The International Court of Justice’s Thursday ruling against Myanmar is a legal triumph. It may also prove to be a cautionary tale about trying to prevent human rights atrocities solely through the use of legal instruments. In a unanimous 17-0 ruling, the ICJ rejected Myanmar’s claim that the deaths of 10,000 Rohingya and the displacement of 700,000 others were due to an “internal military conflict”, and it called on the state to prevent a genocide against the Rohingya and ensure that evidence of the recent attacks was not destroyed.
The ICJ found that the Rohingya within Myanmar remain “extremely vulnerable” and instructed the state to protect them. The decision is legally binding and although the court has no power to enforce its demands, the ruling nevertheless offers a measure of hope that Myanmar’s ethnic cleansing will finally end. The ICJ’s final decision on whether Myanmar’s actions in 2016 and 2017 amounted to a genocide will likely take years, but the current decision sends a clear message to halt further violence.
In the years before the Rohingya case was brought to the ICJ – by Gambia, acting as a representative of the Organization of Islamic Co-operation – there was ample evidence that Myanmar had violated the 1948 Genocide Convention. Human Rights Watch and other independent monitors provided extensive proof that attacks on the Rohingya were coordinated with local police and that the state was complicit in ethnically cleansing the group from Rakhine state.
Unable to intervene directly, the international community placed its trust in the leadership of the now-disgraced Aung San Suu Kyi. Hence the need to seek justice in a UN court several years later. In 1993 similar impediments in the former Yugoslavia led to an ICJ order that Serbia take “all measures within its power” to prevent a genocide in Bosnia-Herzegovina. Yet the Srebrenica massacre which claimed the lives of 8,000 Bosnian Muslims took place just two years later.
Perhaps mindful of such outcomes the ICJ noted that “Myanmar has not presented to the court concrete measures aimed specifically at recognizing and ensuring the right of the Rohingya to exist as a protected group,” and it instructed the state to “take all measures within its power” to stop violence against the Rohingya by its military “as well as any irregular armed units which may be directed or supported by it.” Yet just a day later the Global New Light of Myanmar, a state-run newspaper, carried a front page story with the headline: “Myanmar takes note of ICJ decision. There was no genocide in Rakhine.” Elsewhere commentators pointed out that in her appearance at the ICJ, Aung San Suu Kyi had declined to use the proper term for the Rohingya and referred instead to “Muslim residents of Rakhine” – effectively reinforcing an ethnic slur (within Myanmar the Rohingya are often mocked as “ Bengalis” despite having lived in the country for centuries.) At the very least, therefore, careful monitoring will be needed to ensure Myanmar’s compliance with the ICJ’s demands.

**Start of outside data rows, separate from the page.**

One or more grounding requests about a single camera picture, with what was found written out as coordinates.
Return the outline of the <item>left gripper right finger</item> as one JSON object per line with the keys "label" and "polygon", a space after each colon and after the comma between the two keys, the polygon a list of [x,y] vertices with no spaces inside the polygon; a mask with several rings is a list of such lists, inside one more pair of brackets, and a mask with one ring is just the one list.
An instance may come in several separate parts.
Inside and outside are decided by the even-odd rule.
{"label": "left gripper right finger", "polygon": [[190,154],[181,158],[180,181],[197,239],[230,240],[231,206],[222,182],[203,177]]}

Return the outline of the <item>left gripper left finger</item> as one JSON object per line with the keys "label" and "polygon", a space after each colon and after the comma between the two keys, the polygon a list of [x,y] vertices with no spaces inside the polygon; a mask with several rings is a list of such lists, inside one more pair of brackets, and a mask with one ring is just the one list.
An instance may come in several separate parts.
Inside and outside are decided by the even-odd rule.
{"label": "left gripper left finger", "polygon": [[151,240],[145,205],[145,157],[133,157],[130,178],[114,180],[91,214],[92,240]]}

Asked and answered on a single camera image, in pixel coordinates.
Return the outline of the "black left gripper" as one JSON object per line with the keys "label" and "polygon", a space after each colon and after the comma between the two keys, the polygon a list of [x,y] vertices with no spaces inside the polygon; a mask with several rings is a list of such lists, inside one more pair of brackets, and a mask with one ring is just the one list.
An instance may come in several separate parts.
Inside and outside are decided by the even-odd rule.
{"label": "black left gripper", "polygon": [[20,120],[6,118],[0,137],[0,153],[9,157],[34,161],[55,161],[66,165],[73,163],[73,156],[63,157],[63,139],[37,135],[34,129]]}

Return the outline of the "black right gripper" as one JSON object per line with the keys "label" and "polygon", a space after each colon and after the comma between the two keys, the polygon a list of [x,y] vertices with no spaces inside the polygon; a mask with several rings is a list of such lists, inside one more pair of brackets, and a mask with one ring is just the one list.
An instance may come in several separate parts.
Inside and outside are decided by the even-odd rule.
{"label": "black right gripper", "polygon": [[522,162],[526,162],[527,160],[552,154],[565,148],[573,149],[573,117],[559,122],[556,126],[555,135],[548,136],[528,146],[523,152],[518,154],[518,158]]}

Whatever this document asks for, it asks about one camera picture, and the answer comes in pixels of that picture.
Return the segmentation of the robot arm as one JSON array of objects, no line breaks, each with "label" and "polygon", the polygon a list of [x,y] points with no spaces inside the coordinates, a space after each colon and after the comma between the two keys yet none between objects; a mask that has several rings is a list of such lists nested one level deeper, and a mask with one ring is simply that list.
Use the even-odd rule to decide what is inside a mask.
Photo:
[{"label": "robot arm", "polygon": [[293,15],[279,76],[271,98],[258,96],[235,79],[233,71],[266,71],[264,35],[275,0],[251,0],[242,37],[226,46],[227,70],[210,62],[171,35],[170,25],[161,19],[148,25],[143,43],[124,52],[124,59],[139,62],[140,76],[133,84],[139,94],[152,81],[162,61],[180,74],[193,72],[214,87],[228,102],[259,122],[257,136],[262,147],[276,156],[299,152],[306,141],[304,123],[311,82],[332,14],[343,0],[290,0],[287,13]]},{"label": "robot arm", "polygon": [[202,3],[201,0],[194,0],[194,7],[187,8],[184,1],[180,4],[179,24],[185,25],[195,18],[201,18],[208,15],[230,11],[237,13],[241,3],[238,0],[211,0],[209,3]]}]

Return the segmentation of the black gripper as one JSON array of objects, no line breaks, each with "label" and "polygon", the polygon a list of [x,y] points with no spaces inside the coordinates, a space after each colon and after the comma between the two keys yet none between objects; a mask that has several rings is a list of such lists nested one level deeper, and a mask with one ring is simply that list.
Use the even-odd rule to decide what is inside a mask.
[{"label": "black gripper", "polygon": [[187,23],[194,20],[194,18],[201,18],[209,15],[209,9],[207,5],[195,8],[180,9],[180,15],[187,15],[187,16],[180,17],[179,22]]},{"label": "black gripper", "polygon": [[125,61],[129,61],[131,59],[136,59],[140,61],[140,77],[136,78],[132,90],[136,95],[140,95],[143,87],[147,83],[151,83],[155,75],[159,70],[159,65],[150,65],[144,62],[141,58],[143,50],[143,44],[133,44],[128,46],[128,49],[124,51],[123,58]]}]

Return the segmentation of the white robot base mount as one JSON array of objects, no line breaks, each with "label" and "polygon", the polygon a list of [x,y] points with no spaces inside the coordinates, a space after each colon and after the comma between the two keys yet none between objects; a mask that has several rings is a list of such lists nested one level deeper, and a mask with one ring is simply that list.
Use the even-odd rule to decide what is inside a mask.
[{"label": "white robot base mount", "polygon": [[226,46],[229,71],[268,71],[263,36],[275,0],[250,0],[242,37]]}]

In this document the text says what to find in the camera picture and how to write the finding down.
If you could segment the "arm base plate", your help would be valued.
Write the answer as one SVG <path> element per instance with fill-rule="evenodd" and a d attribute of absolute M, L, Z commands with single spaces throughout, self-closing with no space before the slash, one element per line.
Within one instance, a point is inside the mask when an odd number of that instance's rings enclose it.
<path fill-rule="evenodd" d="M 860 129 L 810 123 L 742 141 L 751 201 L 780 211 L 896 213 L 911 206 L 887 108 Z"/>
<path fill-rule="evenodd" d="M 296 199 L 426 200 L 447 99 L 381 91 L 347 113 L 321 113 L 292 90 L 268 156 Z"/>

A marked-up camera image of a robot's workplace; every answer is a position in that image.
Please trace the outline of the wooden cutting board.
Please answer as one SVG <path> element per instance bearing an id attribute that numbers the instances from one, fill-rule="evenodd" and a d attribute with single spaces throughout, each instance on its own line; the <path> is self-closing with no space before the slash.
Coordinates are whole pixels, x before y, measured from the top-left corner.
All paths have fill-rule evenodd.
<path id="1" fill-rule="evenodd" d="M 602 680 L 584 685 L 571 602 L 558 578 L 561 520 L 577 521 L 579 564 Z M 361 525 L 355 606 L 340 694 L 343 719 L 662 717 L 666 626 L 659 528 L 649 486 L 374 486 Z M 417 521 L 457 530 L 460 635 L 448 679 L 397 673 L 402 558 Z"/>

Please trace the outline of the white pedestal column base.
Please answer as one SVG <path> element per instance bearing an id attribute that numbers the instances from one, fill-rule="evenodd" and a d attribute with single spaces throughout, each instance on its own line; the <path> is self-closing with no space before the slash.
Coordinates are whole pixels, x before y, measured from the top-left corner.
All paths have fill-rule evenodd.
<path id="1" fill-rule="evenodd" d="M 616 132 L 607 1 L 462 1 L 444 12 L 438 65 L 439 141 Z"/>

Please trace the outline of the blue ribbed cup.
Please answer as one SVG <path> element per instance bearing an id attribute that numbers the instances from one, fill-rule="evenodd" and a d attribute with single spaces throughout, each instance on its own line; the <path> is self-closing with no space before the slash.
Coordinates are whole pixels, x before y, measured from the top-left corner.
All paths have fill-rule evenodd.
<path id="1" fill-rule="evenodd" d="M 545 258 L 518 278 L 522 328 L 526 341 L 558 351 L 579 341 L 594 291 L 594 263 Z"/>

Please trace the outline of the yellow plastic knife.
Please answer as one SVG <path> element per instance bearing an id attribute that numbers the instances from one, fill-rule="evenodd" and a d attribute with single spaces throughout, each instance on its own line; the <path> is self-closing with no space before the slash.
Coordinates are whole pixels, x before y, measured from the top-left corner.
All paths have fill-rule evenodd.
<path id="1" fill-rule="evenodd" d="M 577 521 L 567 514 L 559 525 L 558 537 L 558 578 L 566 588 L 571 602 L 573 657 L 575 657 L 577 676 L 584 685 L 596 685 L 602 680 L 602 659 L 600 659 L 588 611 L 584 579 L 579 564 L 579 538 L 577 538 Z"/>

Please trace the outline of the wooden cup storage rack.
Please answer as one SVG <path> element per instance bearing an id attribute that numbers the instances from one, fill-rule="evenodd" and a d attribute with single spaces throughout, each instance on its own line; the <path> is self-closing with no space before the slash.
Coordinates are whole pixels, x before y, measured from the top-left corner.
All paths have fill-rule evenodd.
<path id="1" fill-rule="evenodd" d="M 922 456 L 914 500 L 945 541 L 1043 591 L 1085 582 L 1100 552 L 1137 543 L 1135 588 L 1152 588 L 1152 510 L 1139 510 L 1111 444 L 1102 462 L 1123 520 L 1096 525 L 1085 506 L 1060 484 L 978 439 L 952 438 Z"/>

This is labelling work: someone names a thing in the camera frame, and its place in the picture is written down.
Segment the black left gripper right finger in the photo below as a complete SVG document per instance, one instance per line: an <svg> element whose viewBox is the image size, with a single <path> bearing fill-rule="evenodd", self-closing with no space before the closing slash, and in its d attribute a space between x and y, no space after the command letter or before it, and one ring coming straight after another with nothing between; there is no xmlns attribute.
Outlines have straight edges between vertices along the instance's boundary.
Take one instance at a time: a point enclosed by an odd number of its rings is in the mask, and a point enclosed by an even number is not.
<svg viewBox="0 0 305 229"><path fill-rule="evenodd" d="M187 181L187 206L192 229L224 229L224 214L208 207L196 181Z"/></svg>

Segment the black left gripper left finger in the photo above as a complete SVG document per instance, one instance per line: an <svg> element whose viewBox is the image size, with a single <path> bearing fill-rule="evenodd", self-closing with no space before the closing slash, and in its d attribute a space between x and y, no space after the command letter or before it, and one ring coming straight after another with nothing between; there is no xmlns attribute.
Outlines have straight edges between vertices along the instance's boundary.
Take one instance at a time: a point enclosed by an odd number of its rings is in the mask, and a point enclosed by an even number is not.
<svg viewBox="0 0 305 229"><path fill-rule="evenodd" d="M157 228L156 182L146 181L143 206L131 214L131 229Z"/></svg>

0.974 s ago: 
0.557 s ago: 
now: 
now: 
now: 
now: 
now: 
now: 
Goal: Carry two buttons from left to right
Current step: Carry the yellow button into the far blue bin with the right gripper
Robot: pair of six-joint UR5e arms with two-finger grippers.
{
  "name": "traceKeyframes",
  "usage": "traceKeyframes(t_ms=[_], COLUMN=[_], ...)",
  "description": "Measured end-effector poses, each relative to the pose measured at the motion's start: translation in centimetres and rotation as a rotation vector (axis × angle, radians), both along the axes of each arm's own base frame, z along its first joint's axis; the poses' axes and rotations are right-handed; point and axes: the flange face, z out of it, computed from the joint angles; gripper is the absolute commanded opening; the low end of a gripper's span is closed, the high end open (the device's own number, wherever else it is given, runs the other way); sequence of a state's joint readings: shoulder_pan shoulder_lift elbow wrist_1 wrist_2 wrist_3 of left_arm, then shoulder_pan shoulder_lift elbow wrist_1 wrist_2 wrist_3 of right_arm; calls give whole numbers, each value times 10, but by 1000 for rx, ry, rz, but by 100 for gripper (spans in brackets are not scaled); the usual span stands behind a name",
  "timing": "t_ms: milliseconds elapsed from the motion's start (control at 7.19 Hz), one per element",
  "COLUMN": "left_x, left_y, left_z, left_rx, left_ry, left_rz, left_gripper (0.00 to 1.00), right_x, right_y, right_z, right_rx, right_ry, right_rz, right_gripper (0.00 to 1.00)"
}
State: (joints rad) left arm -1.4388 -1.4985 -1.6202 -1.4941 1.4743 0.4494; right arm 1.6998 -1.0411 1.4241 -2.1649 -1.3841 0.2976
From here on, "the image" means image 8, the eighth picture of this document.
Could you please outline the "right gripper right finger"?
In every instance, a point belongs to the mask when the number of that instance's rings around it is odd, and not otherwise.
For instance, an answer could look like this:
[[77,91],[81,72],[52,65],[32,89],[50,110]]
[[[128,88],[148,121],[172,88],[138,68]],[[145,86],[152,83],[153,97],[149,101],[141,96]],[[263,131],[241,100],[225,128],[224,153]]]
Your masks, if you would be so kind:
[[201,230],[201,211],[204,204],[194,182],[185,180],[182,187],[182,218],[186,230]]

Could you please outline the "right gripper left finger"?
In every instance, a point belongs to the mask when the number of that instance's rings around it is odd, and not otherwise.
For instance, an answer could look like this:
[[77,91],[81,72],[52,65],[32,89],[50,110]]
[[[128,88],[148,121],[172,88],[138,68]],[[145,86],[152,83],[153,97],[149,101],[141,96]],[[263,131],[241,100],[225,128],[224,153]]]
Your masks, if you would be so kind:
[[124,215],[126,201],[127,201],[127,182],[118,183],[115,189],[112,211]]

What happens next will depend largely on the international community’s determination to prevent further atrocities. For the Rohingya, anything resembling adequate justice remains a distant prospect Many of those displaced in the ethnic cleansing had both their homes and identity papers destroyed in the attacks so their right of return remains uncertain. Furthermore, within Myanmar pervasive racism against the group has, if anything, only been heightened by the misinformation produced during the recent violence. So although the ICJ ruling offers a glimmer of hope for a besieged community, only years of further international pressure can turn this legal milestone into something truly meaningful.